Customizing the Vehicle Template
Make your vehicle your own, but be sure to adhere to the technical requirements
Last updated
Make your vehicle your own, but be sure to adhere to the technical requirements
Last updated
If you expand the model hierarchy, you can see the target bones for positioning the arms and legs. They do not need to be updated. They are visible as markers for positioning the model's skeleton.
Attached to the bone called DEF_FANbone is a propeller called Bike_Fan. The motorcycle model itself has a skin.
The mesh density of the bike model should not exceed 15,000 triangles.
Upon opening the material editor, you can see that the motorcycle and propeller objects have one multisub material that does not have a name.
In the multisub we should have 2 materials - base for the bike mesh, the second for the procedurally animated boost indicator. It should be named "Indicator". For the bike material, Diffuse, Ambient occlusion, and normal map textures are allowed.
Textures must be in 2048x2048 resolution in JPEG format (PNG is allowed, but not recommended). The indicator material in the Diffuse channel must contain a nested IndicatorMap.jpg texture.
This is a texture marker, its size should not exceed 128x128 pixels.
You can create your own unique boost indicator. To do this, on the back of the motorcycle body, you need to select with polygons the place where the indicator material will be located, and assign its ID to them.
In order for the indicator to work as intended by your design, you need to open the unwrap of this section of the grid, make its flow as you intended for playing the offset animation, and place it on the green section of the material texture, since our motorcycle has a full boost charge at the start.
Any of the indicator design options should preferably be completely visible to the player. To do this, it is recommended to position it correctly and use a readable form.
The motorcycle propeller must be a separate object that is a child of the skeleton hierarchy.
The mesh density of a propeller model or any rotating object should not exceed 750 triangles. It must always be a child of DEF_FANbone. It must always be named Bike_Fan (case sensitive). It must contain base material.
The fan's pivot point should always be centered, and it is very important that the local axes of your fan model completely coincide with the directions of the template's axes. If you are not sure, simply attach your fan to the template.
All this is necessary for the correct execution of procedural animation of the propeller during the game.
You may not have a propeller, you may have more than one propeller, or you may have other design elements that spin the model. The limit on the number of rotating objects is 5 meshes. You can place them anywhere on the motorcycle.

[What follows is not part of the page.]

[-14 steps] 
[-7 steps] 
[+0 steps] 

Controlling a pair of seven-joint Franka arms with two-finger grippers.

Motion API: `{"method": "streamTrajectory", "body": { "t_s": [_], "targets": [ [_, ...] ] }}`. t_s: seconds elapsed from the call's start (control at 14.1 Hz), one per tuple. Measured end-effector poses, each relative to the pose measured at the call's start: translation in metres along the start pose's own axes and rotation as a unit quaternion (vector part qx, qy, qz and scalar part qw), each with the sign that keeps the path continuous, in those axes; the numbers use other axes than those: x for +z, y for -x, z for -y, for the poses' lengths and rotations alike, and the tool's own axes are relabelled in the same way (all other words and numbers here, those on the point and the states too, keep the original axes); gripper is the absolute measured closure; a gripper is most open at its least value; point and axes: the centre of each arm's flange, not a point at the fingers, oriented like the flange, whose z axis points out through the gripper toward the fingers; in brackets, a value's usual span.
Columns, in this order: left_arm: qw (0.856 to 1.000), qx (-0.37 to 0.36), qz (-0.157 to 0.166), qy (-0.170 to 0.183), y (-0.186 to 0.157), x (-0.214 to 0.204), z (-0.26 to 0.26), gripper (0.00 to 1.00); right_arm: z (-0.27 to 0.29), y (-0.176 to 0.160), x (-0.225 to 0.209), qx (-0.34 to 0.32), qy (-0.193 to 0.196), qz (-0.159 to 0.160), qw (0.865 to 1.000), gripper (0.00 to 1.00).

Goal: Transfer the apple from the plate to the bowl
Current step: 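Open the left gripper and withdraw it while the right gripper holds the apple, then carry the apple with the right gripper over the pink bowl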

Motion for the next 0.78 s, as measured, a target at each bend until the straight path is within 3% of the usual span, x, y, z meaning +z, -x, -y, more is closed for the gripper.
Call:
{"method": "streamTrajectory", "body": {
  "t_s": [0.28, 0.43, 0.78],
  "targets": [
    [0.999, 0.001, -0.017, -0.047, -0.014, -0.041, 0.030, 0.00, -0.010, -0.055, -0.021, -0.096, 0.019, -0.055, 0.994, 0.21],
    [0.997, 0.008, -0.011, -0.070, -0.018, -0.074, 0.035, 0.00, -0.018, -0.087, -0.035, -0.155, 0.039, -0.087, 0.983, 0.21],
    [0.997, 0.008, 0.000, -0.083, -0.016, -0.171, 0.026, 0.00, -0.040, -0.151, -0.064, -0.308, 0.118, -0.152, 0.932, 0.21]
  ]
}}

For these objects to work correctly, they must have a logical direction of rotation and the same local axes directions as the template.
All such rotating objects should have the name Bike_Fan at the beginning (the most convenient is to simply alternate such objects, such as Bike_Fan_1, Bike_Fan_2, etc.). They must all be children of the DEF_FANbone bone.
Please note that the propellers will only rotate correctly if they are directed along the +Y side of the scene.
Using 3d studio max for skinning, you must add all the bones to the skin modifier. All points of the model must be connected 100% to the Bike_root bone. Objects like Bike_fan do not need to be skinned.
At the end of the process of creating the design and bindings, remove the Bluprint_Stickman, Bike_template and bounding box objects from the scene. You should still have a motorcycle mesh with a skin, in the desired position, a skeleton, and Bike_Fan objects.
The scene must be exported in .glb format, including materials.